NanoMedical / NanoPublicHealthQA

Overview

NanoMedical / NanoPublicHealthQA is an Arabic public-health FAQ retrieval task. Queries are public-facing health questions, and the relevant documents are longer official-guidance answer passages sourced from public-health Q&A or FAQ material. No standalone task paper was confirmed; the task interpretation is based on the publichealth-qa dataset card, repository metadata, and observed Nano sample data. The split is small, with 86 questions and 86 documents, but it tests an important retrieval pattern: Arabic user questions about COVID-19, infection prevention, pregnancy, breastfeeding, malaria, influenza, or healthcare procedures must retrieve the precise guidance answer rather than a generally related pandemic passage.

Details

What the Original Data Measures

The publichealth-qa dataset card describes question-answer pairs sourced from CDC and WHO Q&A pages and FAQs, originally connected to a multilingual COVID-QA collection. This task uses the Arabic portion as a direct question-to-answer retrieval benchmark.

The target documents are not research abstracts. They are public-health communication passages with recommendations, cautions, procedures, and conditions. Relevance depends on finding the answer to the specific action or safety question.

Observed Data Profile

The Nano split contains 86 queries, 86 documents, and 86 positive qrel rows. Each query has exactly one positive. Queries average 79.85 characters, while documents average 828.15 characters.

The examples ask about breastfeeding while ill, ineffective COVID-19 measures, antibiotics, disinfectants for healthcare or home settings, and whether suspected or confirmed patients can share rooms. Documents often begin with a direct answer and then provide conditions, explanations, or action steps.

BM25 Evaluation Profile

The BM25 candidate subset covers all 86 documents and reaches nDCG@10 of 0.7379, hit@10 of 0.9419, and recall@100 of 1.0000. BM25 is strong because many questions and answers share Arabic health terms, including COVID-19, infection, antibiotics, breastfeeding, disinfectants, malaria, and influenza.

The remaining difficulty is intent discrimination. Many documents share pandemic vocabulary, so sparse matching can retrieve a topically related answer that addresses the wrong action, population, or recommendation.

Dense Evaluation Profile

The dense candidate subset from harrier_oss_v1_270m covers all 86 documents and reaches nDCG@10 of 0.8176, hit@10 of 0.9767, and recall@100 of 1.0000. Dense retrieval is the strongest standalone method. This suggests that embedding similarity helps connect Arabic question intent to the correct guidance passage.

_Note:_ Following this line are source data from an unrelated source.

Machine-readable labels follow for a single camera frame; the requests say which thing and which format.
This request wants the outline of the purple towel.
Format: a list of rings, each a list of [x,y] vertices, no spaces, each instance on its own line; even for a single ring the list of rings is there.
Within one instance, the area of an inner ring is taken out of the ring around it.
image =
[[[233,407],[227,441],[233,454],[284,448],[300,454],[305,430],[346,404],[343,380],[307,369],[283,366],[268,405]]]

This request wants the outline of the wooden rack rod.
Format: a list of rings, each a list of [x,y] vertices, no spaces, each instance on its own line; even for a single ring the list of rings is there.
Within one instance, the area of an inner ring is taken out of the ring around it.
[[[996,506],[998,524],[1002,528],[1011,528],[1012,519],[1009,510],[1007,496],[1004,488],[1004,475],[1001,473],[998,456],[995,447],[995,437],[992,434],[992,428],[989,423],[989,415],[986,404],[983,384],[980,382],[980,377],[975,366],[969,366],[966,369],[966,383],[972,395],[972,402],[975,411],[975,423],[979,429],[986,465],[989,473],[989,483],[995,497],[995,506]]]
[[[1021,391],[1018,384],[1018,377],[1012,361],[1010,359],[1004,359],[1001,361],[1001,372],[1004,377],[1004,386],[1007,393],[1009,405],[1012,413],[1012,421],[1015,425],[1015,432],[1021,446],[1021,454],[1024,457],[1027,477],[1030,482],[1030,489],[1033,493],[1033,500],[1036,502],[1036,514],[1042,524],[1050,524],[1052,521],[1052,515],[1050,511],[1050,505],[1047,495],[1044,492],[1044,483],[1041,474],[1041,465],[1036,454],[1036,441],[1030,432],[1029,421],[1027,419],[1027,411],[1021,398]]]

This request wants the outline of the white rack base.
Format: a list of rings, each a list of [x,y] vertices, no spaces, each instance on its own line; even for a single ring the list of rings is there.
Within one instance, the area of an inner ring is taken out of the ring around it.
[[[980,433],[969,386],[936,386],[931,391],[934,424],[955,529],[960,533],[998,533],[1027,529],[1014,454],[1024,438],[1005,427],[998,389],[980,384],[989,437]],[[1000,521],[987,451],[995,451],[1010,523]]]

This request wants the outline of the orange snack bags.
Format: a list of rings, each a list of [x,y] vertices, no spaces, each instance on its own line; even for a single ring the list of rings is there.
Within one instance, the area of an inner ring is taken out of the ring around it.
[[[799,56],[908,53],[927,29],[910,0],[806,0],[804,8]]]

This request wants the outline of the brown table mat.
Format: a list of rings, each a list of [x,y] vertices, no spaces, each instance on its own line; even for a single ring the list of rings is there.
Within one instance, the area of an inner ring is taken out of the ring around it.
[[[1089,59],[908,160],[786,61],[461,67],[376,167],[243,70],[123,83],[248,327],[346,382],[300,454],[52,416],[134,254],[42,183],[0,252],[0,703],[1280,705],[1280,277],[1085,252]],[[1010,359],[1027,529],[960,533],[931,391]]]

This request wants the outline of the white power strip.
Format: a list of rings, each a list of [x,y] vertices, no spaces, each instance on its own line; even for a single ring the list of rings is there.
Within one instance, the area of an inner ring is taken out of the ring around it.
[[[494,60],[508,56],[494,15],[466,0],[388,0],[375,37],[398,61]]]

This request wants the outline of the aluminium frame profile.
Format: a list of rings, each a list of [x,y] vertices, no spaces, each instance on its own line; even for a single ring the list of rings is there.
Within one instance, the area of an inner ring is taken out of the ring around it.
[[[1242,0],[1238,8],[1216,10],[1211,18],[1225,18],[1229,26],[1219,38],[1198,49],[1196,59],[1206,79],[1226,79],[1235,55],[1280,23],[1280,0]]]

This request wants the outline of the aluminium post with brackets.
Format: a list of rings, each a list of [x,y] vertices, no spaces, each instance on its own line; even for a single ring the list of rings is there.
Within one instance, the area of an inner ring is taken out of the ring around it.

The dense advantage is especially relevant for procedural questions, where the answer may share disease terms with many other passages but is distinguished by an action such as isolation, cleaning, breastfeeding, referral, or medication.

Reranking Hybrid Evaluation Profile

The reranking_hybrid subset also covers all 86 documents and reaches nDCG@10 of 0.7847, hit@10 of 0.9535, and recall@100 of 1.0000. Hybrid retrieval improves over BM25 but remains below dense retrieval in top-rank quality.

Because the corpus contains only 86 documents, all methods have complete recall. The meaningful comparison is top-rank ordering, where dense retrieval best distinguishes the correct FAQ answer among similar public-health passages.

Metric Interpretation for Model Researchers

Recall@100 is saturated and not informative in this small corpus. nDCG@10 and hit@10 are the useful metrics. The task should be read as Arabic FAQ answer ranking rather than candidate-generation stress testing.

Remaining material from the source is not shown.